* _THE PROBLEM_: The required answer is each line in the entries below where "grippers" occurs.

* _INPUT DATA_:
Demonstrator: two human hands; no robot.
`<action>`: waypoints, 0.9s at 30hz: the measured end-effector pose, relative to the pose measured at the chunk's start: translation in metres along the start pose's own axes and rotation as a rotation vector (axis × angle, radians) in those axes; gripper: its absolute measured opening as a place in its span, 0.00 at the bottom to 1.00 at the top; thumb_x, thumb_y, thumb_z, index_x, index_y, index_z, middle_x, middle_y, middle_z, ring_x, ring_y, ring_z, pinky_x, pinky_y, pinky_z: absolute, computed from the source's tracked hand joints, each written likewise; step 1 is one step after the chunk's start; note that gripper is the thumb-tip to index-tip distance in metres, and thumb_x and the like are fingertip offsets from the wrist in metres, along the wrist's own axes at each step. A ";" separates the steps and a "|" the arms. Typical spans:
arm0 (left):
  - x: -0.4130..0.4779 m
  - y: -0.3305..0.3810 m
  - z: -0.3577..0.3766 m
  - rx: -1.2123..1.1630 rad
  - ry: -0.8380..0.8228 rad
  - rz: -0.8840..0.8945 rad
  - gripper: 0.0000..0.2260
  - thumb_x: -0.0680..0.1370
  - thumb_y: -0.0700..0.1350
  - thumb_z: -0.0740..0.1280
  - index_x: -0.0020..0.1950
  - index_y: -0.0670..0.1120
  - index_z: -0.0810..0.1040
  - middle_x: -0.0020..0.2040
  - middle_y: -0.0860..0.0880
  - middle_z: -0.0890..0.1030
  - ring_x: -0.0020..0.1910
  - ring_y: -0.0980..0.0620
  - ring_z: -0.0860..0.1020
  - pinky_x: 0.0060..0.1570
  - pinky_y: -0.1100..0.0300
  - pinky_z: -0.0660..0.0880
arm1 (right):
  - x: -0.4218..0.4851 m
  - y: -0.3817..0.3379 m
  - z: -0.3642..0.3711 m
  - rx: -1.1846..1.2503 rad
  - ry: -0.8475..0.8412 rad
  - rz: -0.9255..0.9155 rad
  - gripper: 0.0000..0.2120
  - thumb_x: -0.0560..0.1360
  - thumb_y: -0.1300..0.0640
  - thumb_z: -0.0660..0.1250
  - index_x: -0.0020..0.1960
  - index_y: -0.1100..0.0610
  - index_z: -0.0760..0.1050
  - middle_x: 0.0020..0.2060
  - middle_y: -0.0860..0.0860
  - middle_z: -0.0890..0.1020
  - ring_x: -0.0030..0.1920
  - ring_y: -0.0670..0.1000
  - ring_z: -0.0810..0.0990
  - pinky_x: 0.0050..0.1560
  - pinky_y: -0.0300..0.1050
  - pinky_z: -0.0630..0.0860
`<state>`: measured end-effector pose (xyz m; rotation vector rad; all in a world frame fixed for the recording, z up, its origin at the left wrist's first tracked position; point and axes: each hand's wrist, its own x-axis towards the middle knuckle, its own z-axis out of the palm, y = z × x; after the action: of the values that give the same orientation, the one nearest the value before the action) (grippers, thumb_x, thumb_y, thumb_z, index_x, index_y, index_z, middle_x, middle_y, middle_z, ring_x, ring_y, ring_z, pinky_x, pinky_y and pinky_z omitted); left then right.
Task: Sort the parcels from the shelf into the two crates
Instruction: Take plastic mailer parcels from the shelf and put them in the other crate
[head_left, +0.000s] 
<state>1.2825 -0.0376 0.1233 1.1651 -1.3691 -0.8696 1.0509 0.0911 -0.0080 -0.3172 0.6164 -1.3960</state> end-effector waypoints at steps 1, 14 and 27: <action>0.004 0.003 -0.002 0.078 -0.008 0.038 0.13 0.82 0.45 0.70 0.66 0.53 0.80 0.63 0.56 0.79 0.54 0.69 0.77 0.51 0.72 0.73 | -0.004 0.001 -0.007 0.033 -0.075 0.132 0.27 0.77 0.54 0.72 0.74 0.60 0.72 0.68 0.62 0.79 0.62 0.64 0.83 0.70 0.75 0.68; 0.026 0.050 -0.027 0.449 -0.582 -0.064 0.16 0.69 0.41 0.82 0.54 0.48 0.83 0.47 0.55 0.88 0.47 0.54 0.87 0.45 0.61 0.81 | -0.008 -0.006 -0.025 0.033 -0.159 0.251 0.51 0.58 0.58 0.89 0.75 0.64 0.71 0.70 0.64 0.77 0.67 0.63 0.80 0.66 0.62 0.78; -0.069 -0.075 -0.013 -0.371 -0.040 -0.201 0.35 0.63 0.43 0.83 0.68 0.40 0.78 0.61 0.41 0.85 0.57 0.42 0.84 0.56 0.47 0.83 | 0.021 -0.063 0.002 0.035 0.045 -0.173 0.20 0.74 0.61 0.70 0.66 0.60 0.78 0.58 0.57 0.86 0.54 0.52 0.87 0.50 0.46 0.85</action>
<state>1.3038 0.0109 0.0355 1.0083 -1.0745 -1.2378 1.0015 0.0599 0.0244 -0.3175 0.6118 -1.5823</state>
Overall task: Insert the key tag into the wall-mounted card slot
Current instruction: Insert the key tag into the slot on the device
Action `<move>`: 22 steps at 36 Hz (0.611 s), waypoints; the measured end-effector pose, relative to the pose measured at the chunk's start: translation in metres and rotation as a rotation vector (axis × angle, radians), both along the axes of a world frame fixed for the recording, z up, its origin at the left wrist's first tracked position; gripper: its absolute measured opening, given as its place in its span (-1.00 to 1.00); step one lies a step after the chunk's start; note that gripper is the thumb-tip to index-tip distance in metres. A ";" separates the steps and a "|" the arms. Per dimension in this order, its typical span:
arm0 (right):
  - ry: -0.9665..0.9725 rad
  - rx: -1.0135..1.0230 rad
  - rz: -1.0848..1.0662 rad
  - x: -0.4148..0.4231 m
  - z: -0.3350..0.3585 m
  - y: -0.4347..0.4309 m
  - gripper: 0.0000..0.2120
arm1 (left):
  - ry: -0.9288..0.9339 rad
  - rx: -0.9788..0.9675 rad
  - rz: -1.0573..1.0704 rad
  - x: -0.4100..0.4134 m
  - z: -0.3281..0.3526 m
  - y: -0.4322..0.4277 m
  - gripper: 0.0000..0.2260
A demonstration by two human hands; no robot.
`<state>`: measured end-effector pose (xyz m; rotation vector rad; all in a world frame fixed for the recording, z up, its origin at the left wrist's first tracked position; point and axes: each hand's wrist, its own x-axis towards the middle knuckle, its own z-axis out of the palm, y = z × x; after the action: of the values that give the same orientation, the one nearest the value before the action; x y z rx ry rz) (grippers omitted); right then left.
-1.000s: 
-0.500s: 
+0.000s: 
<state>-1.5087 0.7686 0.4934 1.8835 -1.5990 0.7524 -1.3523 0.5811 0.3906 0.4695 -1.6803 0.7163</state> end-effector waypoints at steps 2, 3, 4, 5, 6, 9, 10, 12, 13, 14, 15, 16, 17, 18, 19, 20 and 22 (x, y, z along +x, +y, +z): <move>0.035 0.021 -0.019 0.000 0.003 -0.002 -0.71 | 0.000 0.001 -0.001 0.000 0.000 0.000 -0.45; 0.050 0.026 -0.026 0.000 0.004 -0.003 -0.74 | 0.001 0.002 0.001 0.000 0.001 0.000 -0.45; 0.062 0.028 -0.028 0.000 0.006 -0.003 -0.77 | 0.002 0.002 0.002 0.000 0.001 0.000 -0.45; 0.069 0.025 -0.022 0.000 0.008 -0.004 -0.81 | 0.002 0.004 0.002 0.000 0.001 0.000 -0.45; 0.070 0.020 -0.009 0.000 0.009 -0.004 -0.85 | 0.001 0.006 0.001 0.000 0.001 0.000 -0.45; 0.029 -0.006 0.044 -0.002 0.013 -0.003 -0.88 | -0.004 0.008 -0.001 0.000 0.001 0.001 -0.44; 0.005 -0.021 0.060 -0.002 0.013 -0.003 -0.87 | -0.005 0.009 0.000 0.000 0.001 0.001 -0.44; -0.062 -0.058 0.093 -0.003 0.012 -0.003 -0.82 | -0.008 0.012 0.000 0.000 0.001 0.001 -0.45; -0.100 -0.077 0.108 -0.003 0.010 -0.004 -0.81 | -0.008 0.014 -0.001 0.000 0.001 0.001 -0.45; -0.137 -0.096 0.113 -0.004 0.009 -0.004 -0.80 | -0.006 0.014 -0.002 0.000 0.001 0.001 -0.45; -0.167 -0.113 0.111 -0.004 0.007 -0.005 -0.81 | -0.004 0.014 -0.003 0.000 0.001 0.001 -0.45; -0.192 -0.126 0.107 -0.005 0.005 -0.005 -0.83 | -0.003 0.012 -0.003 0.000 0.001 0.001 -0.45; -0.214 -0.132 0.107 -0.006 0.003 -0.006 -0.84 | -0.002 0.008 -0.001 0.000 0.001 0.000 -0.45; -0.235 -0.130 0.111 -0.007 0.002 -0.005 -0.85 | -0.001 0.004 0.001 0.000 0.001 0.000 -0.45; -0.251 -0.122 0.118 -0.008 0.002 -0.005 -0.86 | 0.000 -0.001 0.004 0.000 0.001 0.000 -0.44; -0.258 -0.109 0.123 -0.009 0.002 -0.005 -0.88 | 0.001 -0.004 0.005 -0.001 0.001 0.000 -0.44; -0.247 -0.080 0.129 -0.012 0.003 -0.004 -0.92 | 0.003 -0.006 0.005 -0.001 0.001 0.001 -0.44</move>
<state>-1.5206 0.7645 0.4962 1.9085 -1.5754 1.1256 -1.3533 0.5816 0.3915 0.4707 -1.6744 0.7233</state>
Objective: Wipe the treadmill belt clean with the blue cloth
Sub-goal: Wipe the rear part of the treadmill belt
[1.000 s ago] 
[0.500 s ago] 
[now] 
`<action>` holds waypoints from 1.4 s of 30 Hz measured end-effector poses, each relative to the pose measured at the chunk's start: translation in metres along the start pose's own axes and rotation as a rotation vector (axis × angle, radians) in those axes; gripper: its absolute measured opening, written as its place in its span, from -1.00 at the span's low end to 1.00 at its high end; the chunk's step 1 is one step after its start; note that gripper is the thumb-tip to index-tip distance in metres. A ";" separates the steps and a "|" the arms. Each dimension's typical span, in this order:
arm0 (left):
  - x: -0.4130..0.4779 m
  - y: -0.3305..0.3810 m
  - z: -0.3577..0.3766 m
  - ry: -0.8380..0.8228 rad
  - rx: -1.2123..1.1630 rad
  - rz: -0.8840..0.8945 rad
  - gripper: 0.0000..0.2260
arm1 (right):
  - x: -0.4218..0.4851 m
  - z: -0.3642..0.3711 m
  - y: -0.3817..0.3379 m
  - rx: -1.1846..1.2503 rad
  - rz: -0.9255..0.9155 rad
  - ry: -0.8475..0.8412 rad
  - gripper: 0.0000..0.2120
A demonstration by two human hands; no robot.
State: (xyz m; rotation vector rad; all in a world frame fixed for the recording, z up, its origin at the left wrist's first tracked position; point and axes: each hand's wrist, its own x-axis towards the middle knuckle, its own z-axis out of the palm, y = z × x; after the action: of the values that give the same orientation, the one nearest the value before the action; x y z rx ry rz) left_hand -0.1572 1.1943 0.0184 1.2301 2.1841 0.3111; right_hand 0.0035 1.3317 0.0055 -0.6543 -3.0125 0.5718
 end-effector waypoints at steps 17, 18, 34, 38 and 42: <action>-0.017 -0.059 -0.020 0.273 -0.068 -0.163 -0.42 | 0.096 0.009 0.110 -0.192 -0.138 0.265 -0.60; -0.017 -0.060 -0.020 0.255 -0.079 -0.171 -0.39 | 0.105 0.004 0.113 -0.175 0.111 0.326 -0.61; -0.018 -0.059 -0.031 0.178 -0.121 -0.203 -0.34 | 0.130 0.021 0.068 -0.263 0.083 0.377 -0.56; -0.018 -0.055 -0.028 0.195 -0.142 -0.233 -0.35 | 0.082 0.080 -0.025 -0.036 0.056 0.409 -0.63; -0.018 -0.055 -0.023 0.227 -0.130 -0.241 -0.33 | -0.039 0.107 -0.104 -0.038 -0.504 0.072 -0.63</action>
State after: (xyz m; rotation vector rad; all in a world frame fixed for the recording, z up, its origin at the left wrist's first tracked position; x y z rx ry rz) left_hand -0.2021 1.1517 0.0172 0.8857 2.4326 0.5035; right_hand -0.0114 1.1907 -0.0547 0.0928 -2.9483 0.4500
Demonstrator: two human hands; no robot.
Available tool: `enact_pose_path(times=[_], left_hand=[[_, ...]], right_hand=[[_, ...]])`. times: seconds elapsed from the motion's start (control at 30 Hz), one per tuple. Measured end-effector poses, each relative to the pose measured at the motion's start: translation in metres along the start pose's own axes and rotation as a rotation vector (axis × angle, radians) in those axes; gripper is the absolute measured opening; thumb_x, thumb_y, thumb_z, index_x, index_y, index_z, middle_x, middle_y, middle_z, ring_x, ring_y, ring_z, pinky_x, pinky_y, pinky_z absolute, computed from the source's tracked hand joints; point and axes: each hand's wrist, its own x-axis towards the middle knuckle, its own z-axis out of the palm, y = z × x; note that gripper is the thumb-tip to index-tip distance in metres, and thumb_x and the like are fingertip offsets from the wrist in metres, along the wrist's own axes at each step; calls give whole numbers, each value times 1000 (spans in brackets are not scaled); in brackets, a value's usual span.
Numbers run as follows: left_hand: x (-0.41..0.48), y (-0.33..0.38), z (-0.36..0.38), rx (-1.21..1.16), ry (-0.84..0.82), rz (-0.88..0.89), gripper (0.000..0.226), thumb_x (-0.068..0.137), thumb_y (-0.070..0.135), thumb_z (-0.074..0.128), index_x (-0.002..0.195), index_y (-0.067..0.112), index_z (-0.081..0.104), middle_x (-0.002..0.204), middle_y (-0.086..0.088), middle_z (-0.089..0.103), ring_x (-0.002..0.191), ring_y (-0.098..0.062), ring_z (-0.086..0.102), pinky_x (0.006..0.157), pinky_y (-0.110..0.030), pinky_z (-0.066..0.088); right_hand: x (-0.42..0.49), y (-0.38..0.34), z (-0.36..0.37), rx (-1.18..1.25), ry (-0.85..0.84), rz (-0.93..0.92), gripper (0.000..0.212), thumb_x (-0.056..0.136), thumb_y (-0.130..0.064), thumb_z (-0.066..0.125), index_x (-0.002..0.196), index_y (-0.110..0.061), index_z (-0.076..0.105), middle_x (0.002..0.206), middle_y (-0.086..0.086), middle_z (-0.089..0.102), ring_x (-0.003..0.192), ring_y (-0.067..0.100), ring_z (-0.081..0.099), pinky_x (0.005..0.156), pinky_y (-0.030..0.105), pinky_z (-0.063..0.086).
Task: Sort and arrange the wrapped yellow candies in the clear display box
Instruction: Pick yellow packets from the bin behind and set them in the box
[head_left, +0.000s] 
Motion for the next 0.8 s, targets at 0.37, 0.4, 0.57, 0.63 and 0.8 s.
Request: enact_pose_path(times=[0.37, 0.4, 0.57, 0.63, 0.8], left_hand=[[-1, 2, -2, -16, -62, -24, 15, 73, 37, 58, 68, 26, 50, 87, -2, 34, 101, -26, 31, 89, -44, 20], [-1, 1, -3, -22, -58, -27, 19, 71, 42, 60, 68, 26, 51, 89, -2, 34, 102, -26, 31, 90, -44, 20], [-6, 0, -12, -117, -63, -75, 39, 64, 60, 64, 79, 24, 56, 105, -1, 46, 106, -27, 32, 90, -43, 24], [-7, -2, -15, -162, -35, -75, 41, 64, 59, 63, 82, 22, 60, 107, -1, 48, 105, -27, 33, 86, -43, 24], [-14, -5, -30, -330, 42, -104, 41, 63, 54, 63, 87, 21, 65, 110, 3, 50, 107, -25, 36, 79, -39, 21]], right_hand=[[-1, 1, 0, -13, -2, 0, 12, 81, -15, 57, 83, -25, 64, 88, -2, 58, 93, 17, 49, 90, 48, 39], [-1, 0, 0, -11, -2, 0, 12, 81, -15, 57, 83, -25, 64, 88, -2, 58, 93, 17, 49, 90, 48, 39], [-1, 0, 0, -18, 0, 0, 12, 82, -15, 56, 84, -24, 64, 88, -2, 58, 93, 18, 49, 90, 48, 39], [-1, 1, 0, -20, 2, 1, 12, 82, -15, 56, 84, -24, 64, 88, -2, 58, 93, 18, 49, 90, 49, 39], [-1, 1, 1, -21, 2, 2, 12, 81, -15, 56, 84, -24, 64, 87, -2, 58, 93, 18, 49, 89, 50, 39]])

* _EXERCISE RESULT_:
`<state>`: measured end-effector pose (xyz m; rotation vector rad; all in a world frame fixed for the recording, z up, its origin at the left wrist's first tracked position; point and axes: each hand's wrist, its own x-axis towards the middle knuckle, its own z-axis out of the palm, y = z × x; after the action: of the values that give the same orientation, the one nearest the value before the action) (grippers, thumb_x, thumb_y, thumb_z, index_x, index_y, index_z, middle_x, middle_y, middle_z, ring_x, ring_y, ring_z, pinky_x, pinky_y and pinky_z omitted); left then right.
`<state>`: measured end-effector pose (xyz m; rotation vector rad; all in a world frame fixed for the recording, z up, its origin at the left wrist's first tracked position; point and axes: each hand's wrist, its own x-axis towards the middle knuckle, its own z-axis out of the palm, y = z × x; after the action: of the values that give the same orientation, the one nearest the value before the action; x y z rx ry rz) (grippers omitted); right then left.

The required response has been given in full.